- Try it: From the first line to the last, restate the material word for word, omitting pictures.

- Supplied material:
# # # #

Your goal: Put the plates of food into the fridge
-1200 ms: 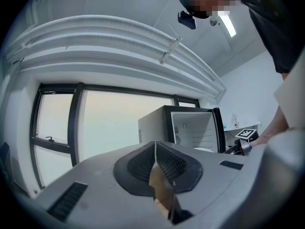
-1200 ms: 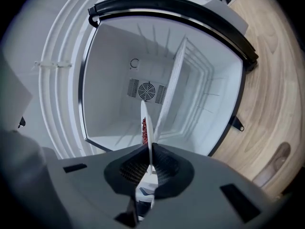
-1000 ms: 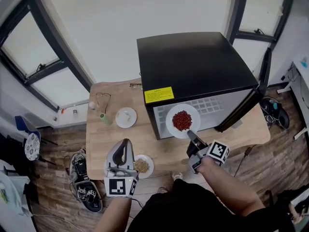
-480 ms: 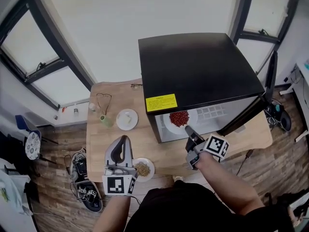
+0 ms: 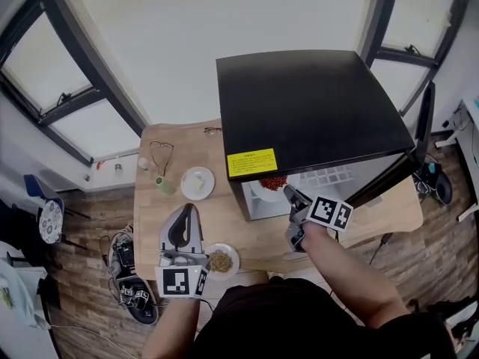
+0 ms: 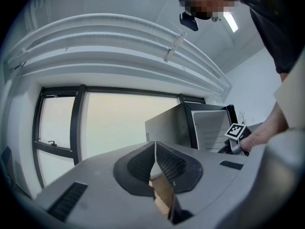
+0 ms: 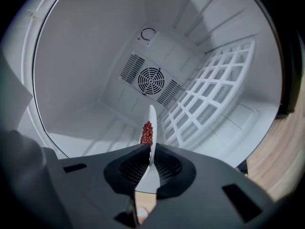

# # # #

- Task output:
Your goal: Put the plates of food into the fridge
-1200 ms: 
-1200 ms: 
-1000 ms: 
-480 ms: 
+0 ms: 
+0 ms: 
+0 ms: 

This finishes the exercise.